[SR-Users] how to catch attacker using bad request line?
Daniel-Constantin Mierla
miconda at gmail.com
Mon Sep 17 16:20:19 CEST 2018
I guess you have some modules that registered to process non-sip
traffic, such as xhttp, xmlrpc, ... the parse_msg() throws error and in
such case the processing is delegated to non-sip message handling, if
all skipped, then ended up on trying going further as sip ...

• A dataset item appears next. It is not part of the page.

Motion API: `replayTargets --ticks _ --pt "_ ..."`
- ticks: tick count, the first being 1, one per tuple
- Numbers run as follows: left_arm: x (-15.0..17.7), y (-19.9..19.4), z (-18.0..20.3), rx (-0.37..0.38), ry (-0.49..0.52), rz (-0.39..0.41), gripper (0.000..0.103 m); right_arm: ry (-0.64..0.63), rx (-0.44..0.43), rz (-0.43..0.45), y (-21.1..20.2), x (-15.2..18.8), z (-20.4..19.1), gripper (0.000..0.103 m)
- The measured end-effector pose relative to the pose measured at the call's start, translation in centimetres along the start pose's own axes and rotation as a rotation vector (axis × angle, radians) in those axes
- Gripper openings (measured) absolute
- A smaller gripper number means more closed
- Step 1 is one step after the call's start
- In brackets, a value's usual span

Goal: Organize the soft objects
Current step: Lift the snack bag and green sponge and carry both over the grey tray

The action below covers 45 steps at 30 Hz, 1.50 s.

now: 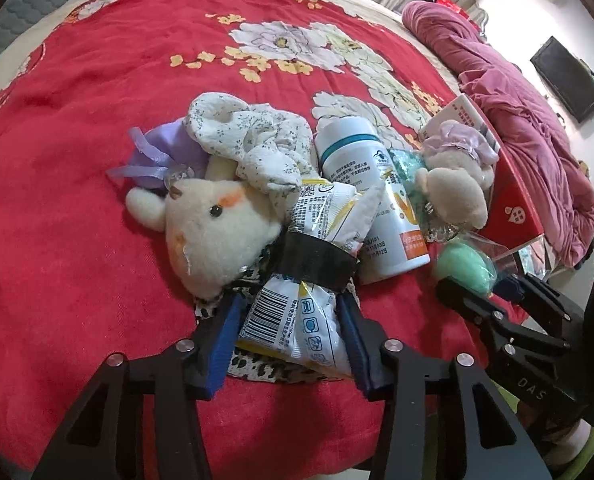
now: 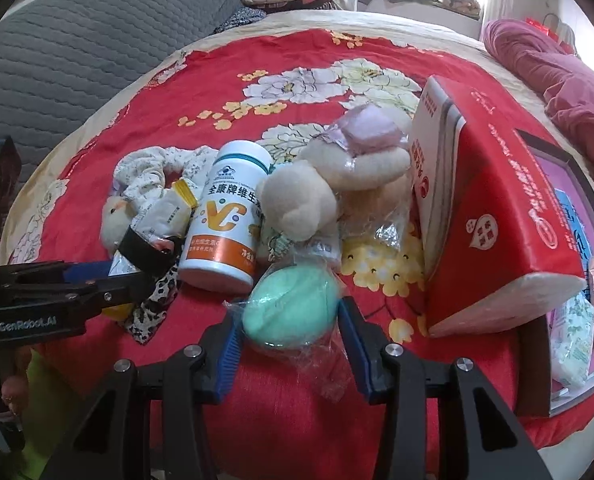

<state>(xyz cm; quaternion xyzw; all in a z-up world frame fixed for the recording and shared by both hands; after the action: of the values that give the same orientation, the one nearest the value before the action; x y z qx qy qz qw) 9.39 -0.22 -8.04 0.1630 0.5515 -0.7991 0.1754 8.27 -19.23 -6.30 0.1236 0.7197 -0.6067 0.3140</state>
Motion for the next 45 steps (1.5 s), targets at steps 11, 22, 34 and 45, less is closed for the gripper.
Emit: replayTargets --ticks 11,22,34,45 --pt "0.2 -3.3 1.2 0.034 -0.002 0.052 0.046 0.053 -0.062 0.052 -3.2 -0.4 0.5 0.045" --pt "-0.4 -6.9 2.6 0.027 0.000 0.115 0.046 0.069 -0.077 0.125 -6.3 -1.5 0.7 0.045" --pt "-0.5 -8.6 6.2 0.035 0.043 0.144 0.046 0.080 -0.052 0.230 -9.7 -3.7 2.6 0.045" --pt "-1.7 -8.0 9.9 0.047 0.067 0.145 0.046 0.161 -0.020 0.297 -12.3 -4.9 7.1 0.045"
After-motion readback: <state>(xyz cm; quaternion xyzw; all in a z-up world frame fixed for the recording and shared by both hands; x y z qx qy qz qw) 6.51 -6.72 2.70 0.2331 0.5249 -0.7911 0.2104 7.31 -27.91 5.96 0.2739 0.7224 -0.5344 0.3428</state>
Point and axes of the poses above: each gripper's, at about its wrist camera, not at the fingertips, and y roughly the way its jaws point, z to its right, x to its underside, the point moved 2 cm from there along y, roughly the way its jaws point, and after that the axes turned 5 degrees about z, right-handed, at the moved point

I just pushed a patch to deal with it properly. Can you test? if all ok,
feel free to backport.
Cheers,
Daniel
On 17.09.18 15:59, Juha Heinanen wrote:
> Daniel-Constantin Mierla writes:
>
>> Can you send all log messages with debug=3?
> Below.
>
>> Btw, the source ip variable is $si.
> Oh yes, I had just copied the statement from other part of config,
> where $si has been assigned to $var(src_ip).
>
> -- Juha
>
> Sep 17 16:56:07 char /usr/bin/sip-proxy[24183]: INFO: <core> [core/cfg/cfg_ctx.c:595]: cfg_set_now(): core.debug has been changed to 3
> sip-proxy_ctl> Sep 17 16:56:16 char /usr/bin/sip-proxy[24255]: DEBUG: <core> [core/ip_addr.c:229]: print_ip(): tcpconn_new: new tcp connection: 192.168.43.107
> Sep 17 16:56:16 char /usr/bin/sip-proxy[24255]: DEBUG: <core> [core/tcp_main.c:999]: tcpconn_new(): on port 48636, type 2
> Sep 17 16:56:16 char /usr/bin/sip-proxy[24255]: DEBUG: <core> [core/tcp_main.c:1305]: tcpconn_add(): hashes: 1768:3207:3940, 1
> Sep 17 16:56:16 char /usr/bin/sip-proxy[24255]: DEBUG: <core> [core/io_wait.h:380]: io_watch_add(): DBG: io_watch_add(0x55839aa16da0, 67, 2, 0x7fb01cc67930), fd_no=55
> Sep 17 16:56:16 char /usr/bin/sip-proxy[24255]: DEBUG: <core> [core/io_wait.h:602]: io_watch_del(): DBG: io_watch_del (0x55839aa16da0, 67, -1, 0x0) fd_no=56 called
> Sep 17 16:56:16 char /usr/bin/sip-proxy[24255]: DEBUG: <core> [core/tcp_main.c:4196]: handle_tcpconn_ev(): sending to child, events 1
> Sep 17 16:56:16 char /usr/bin/sip-proxy[24255]: DEBUG: <core> [core/tcp_main.c:3847]: send2child(): checking per-socket generic workers (24205/27..24230/34) [tcp:192.168.43.107:5060]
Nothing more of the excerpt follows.